Skate Kitchen suit une bande de skateuses à travers les rues de New York, lors d’un été où le temps semble s’étirer. Pourquoi on a aimé le long-métrage de Crystal Moselle, qui sort en salles mercredi 30 janvier.
Elles s’appellent Camille, Kurt, Indigo ou Janay, vivent à New York et traversent leur adolescence sur des planches à roulettes. Ce crew de filles stylé et inclusif, où hétéros, lesbiennes, noires et blanches tapent des ollies ensemble dans les skate park de Big Apple, la réalisatrice Crystal Moselle en a fait le sujet de Skate Kitchen, un premier long-métrage aérien, lumineux et fondamentalement féministe. On vous dit pourquoi il faut aller le voir.
Un vrai crew de skateuses à l’honneur
Si Camille, Kurt, Indigo ou Janay sont des noms de personnages fictifs, avec des vies et des parcours scénarisés, The Skate Kitchen est un crew de skateuses bien réel. C’est dans le métro new-yorkais que la réalisatrice Crystal Moselle a déniché ses actrices qui, de fait, n’en sont pas. Si toutes n’ont pas la même aisance devant la caméra, ce qui crée parfois des déséquilibres dans le jeu, elles sont entièrement dans leur élément lors des scènes de skate. Ces dernières sont nombreuses et particulièrement réussies, et l’on prend un plaisir quasi inédit à regarder ces corps féminins actifs, exposés aux blessures, sublimés par la caméra de la réalisatrice sans jamais être sexualisés. Finalement, ces filles sont mises à l’honneur pour ce qu’elles savent faire de mieux: grimper sur une planche et oublier leur genre.
Des situations qui sonnent juste, pour un film initiatique moderne qui propose de nouvelles représentations.

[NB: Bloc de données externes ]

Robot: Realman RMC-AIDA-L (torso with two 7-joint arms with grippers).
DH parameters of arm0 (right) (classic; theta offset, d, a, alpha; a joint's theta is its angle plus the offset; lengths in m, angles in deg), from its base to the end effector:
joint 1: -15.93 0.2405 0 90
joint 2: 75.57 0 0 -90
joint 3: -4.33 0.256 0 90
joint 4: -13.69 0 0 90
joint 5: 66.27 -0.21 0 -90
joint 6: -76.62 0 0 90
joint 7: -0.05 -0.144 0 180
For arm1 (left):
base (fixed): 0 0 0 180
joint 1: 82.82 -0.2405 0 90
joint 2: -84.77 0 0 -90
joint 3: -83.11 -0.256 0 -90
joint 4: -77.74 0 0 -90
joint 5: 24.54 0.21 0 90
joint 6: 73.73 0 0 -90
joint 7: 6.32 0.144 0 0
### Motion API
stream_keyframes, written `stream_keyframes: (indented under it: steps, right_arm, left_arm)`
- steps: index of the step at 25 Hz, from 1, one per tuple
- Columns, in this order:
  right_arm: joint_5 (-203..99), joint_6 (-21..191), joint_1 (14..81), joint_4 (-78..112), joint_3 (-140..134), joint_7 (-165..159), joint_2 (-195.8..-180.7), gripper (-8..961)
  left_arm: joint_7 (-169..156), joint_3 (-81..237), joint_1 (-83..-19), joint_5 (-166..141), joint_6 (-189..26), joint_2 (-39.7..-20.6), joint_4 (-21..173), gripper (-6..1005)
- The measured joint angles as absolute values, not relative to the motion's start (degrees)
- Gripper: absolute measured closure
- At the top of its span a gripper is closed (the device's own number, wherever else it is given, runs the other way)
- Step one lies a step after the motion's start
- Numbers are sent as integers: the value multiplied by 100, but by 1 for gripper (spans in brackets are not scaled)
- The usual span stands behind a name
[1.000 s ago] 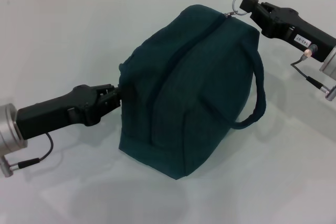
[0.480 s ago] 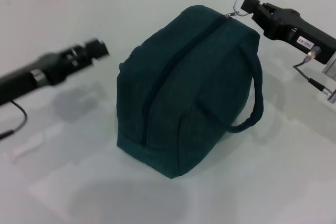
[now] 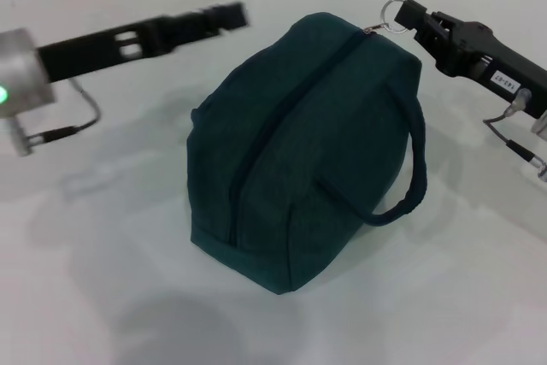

Un film qui explose tous les scores au Bechdel test
Certes, on peut déplorer que l’intrigue principale du film tourne autour de la relation naissante entre Camille et Devon, skateur romantique qui roule avec son appareil photo en bandoulière, incarné par Jaden Smith. Mais son dénouement -on ne vous spoile pas-, vient finalement renforcer le propos résolument féministe du film. Par ailleurs, Skate Kitchen explose tous les scores du Bechdel test: il y a beaucoup plus de deux femmes dans l’œuvre, il y en a au moins cinq. Elles parlent ensemble non pas une seule fois, mais tout au long du film. En dehors d’une ou deux scènes, qui traitent de l’histoire entre Camille et Devon, elles parlent de tout sauf de mecs: de skate, beaucoup, mais aussi de leurs règles, de la forme de leur vulve ou de leurs préférences sexuelles. Des situations qui sonnent juste, pour un film initiatique moderne qui propose de nouvelles représentations, jusque dans les relations parents-enfants qu’il met en scène.
© Makadam Distribution
Une réalisatrice qui réussit son passage à la fiction
Malgré un nom de famille qui évoque instantanément l’industrie sidérurgique française, Crystal Moselle est une cinéaste américaine basée à New York. Primée à Sundance pour le mémorable The Wolfpack, documentaire sorti en 2015 qui suivait six frères ayant grandi enfermés dans un appartement new-yorkais, ne connaissant le monde extérieur qu’à travers les films, Crystal Moselle réalise ici son premier long-métrage de fiction. Si son sens du style lui a ouvert les portes de la pub, notamment pour H&M ou Miu Miu (elle avait d’ailleurs développé That One Day, un court film publicitaire avec le crew de Skate Kitchen pour cette dernière marque), son œil de documentariste lui permet d’être au plus près de ses personnages. Elle en capture toute la vérité avec sa caméra toujours en mouvement, qui semble filmer à l’instinct. Un mélange singulier de lustre branché et d’énergie brute.